• Source records:
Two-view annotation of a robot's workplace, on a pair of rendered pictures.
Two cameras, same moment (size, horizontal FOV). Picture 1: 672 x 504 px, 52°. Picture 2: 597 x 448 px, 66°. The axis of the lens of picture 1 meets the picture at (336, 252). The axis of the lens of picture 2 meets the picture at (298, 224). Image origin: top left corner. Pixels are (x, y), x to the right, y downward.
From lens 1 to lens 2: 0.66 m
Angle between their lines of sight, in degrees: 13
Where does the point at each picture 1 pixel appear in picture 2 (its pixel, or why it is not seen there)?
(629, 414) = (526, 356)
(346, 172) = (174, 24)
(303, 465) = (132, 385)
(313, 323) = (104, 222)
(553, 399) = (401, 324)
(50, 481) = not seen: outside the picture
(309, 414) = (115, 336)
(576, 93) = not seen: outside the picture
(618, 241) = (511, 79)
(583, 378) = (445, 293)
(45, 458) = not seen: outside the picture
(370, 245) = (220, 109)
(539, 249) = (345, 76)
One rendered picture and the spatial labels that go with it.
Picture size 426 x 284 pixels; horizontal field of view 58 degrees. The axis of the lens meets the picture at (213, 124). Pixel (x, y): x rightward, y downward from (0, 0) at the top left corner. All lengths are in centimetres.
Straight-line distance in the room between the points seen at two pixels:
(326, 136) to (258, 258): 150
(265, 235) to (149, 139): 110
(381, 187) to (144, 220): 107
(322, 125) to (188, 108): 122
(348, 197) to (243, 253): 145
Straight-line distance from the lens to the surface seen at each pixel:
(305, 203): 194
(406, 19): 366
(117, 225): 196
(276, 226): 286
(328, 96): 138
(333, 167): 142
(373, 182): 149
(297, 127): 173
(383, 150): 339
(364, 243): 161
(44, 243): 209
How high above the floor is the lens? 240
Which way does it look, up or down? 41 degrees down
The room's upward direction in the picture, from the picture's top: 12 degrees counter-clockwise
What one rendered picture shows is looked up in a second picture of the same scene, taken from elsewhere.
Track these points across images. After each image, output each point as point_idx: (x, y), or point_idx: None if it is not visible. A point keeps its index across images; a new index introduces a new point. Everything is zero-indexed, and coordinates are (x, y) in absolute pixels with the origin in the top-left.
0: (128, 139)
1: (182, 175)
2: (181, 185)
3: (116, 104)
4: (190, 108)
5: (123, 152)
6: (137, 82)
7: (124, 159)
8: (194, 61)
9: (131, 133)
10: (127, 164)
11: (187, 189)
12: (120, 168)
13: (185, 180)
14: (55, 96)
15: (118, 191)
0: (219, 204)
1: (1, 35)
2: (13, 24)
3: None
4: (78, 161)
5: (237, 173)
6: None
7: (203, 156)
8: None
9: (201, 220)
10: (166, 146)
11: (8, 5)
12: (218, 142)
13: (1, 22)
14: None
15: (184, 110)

• What is required: The answer must be the full listing, repeated exactly.

• Reply to the exercise:
Two-view annotation of a robot's workplace, on a pair of rendered pictures.
Two cameras, same moment (size, horizontal FOV). Picture 1: 672 x 504 px, 52°. Picture 2: 597 x 448 px, 66°. The axis of the lens of picture 1 meets the picture at (336, 252). The axis of the lens of picture 2 meets the picture at (298, 224). Image origin: top left corner. Pixels are (x, y), x to the right, y downward.
From lens 1 to lens 2: 0.66 m
Angle between their lines of sight, in degrees: 13
Where does the point at each picture 1 pixel appear in picture 2 (its pixel, or why it is not seen there)?
(629, 414) = (526, 356)
(346, 172) = (174, 24)
(303, 465) = (132, 385)
(313, 323) = (104, 222)
(553, 399) = (401, 324)
(50, 481) = not seen: outside the picture
(309, 414) = (115, 336)
(576, 93) = not seen: outside the picture
(618, 241) = (511, 79)
(583, 378) = (445, 293)
(45, 458) = not seen: outside the picture
(370, 245) = (220, 109)
(539, 249) = (345, 76)
One rendered picture and the spatial labels that go with it.
Picture size 426 x 284 pixels; horizontal field of view 58 degrees. The axis of the lens meets the picture at (213, 124). Pixel (x, y): x rightward, y downward from (0, 0) at the top left corner. All lengths are in centimetres.
Straight-line distance in the room between the points seen at two pixels:
(326, 136) to (258, 258): 150
(265, 235) to (149, 139): 110
(381, 187) to (144, 220): 107
(322, 125) to (188, 108): 122
(348, 197) to (243, 253): 145
Straight-line distance from the lens to the surface seen at each pixel:
(305, 203): 194
(406, 19): 366
(117, 225): 196
(276, 226): 286
(328, 96): 138
(333, 167): 142
(373, 182): 149
(297, 127): 173
(383, 150): 339
(364, 243): 161
(44, 243): 209
How high above the floor is the lens? 240
Which way does it look, up or down? 41 degrees down
The room's upward direction in the picture, from the picture's top: 12 degrees counter-clockwise
What one rendered picture shows is looked up in a second picture of the same scene, taken from elsewhere.
Track these points across images. After each image, output each point as point_idx: (x, y), or point_idx: None if it is not visible. A point keeps its index across images; a new index introduces a new point. Everything is zero-indexed, and coordinates are (x, y) in absolute pixels with the origin in the top-left.
0: (128, 139)
1: (182, 175)
2: (181, 185)
3: (116, 104)
4: (190, 108)
5: (123, 152)
6: (137, 82)
7: (124, 159)
8: (194, 61)
9: (131, 133)
10: (127, 164)
11: (187, 189)
12: (120, 168)
13: (185, 180)
14: (55, 96)
15: (118, 191)
0: (219, 204)
1: (1, 35)
2: (13, 24)
3: None
4: (78, 161)
5: (237, 173)
6: None
7: (203, 156)
8: None
9: (201, 220)
10: (166, 146)
11: (8, 5)
12: (218, 142)
13: (1, 22)
14: None
15: (184, 110)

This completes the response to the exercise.